Unilever washes out US laundry products biz
Anglo-Dutch personal and home care giant Unilever announced it would sell its US detergent and laundry products business to equity company Vestar Capital Partners. The price is $1.45. The brands involve include such standbys as All. Surf, Snuggle, and Wisk.
The move is part of a long campaign by Unilever to simplify its product liens and cut out slow-growing lines of business, in the face of a 25% stock decline over the year. While it has chopped away in previous years, it has pledged a total of over $3 billion in sell-offs this year. (Just recently, the company sold off some olive oil brand Bertolli in Europe this month.) Unilever will keep selling detergent outside the US. Especially, Unilever is working in India and other emerging companies, where sales are growing fast.

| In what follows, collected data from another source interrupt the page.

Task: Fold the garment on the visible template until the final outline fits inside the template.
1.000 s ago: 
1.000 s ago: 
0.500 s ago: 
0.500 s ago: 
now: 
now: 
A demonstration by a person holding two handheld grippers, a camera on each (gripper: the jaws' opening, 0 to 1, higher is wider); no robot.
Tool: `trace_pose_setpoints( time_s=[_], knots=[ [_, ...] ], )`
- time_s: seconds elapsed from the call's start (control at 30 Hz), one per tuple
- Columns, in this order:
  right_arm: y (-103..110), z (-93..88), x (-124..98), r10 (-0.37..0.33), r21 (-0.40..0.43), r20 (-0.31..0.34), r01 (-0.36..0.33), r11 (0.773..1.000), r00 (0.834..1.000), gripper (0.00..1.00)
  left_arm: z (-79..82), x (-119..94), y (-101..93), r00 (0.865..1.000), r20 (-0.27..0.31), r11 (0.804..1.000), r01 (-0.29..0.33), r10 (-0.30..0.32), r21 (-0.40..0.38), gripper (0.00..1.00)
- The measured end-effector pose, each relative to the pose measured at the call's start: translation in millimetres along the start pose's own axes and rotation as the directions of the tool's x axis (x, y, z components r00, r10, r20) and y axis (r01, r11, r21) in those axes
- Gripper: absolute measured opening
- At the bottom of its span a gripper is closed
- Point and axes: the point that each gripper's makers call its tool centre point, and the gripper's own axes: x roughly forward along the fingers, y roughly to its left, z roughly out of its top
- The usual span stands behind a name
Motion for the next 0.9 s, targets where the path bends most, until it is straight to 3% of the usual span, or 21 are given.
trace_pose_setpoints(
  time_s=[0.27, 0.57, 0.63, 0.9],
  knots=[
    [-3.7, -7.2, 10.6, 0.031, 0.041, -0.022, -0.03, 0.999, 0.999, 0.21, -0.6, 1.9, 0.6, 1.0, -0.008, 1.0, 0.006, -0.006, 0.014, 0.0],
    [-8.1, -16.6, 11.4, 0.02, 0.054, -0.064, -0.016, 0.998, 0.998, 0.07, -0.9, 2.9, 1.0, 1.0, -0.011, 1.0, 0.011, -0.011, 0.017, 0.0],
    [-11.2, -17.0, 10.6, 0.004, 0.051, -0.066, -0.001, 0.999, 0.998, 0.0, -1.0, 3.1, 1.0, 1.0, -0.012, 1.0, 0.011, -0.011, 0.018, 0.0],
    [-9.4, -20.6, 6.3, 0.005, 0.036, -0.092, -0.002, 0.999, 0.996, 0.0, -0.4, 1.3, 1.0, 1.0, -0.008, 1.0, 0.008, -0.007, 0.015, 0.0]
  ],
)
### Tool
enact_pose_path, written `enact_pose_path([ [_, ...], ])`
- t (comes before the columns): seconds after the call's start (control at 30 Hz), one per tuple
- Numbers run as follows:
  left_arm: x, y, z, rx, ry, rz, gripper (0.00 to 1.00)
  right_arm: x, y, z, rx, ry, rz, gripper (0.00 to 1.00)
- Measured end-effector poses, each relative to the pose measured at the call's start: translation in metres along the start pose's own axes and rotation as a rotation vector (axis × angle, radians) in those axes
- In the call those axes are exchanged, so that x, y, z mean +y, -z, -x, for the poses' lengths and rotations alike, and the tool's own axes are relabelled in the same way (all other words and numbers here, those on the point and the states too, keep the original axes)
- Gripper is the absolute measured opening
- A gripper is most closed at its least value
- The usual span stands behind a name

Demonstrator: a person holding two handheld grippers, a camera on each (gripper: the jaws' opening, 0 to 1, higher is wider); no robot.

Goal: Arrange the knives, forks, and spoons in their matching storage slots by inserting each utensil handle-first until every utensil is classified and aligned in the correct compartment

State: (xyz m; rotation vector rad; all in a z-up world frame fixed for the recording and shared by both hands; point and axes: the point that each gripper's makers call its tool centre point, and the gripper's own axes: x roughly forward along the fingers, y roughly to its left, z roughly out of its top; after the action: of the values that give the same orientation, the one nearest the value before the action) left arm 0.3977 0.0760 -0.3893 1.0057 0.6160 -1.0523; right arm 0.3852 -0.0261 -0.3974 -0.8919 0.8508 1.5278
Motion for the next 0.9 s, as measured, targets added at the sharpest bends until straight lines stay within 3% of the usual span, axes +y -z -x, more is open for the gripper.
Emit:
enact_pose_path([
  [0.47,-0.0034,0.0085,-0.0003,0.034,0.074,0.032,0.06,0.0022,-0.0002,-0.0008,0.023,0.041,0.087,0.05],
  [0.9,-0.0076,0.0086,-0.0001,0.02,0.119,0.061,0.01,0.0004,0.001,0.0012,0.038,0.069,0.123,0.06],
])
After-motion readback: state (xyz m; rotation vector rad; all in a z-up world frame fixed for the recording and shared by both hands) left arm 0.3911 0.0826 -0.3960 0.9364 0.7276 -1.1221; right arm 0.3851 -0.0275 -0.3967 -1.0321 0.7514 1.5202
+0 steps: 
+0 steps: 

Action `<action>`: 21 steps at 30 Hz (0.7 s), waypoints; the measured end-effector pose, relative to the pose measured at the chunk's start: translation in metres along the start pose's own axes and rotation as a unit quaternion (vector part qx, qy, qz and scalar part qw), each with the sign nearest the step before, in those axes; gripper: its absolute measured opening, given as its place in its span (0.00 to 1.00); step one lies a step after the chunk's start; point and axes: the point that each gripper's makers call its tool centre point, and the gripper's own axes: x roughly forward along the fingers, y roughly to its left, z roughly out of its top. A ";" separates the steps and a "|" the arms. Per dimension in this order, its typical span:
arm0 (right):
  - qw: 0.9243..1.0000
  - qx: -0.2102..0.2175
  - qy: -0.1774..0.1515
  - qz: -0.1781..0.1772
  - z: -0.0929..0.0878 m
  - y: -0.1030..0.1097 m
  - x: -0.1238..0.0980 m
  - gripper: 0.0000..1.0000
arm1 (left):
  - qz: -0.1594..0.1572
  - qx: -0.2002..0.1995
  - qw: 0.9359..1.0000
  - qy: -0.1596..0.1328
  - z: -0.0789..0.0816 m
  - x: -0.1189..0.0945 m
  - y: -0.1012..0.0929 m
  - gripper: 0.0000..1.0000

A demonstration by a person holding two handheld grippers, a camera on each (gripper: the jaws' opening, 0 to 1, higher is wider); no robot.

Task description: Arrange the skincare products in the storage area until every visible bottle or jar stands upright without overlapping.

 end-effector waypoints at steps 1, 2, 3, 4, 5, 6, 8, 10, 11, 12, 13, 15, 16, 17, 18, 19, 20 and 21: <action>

According to an article in The Financial Times ('Unilever hangs on to European laundry list," 7/28/08)
Unilever has strong positions in emerging markets, controlling about 70 per cent of the laundry market in Brazil, 80 per cent in Argentina, 80 per cent in South Africa and 40 per cent in India. About two-thirds of its laundry sales now come from emerging markets.
We don't usually cover equity investments, but this is a little different. Among the 65 companies it has investments in, ranging from Birds Eye Food to Solo Cup Company, it also owns Huish, a US company that is the #1 maker of store-brand detergents in the US, as well as selling its own discount detergent under the Sun brand. Because of this, the acquisition begins more to look like a strategic move, building a detergent giant in the US to compete with #1 Procter & Gamble.
For Unilever and companies like it, hallowed brands that don't perform are simply ballast to be unloaded as quick as possible, even while it adds new brands and SKUs a at any amazing rate in growth areas.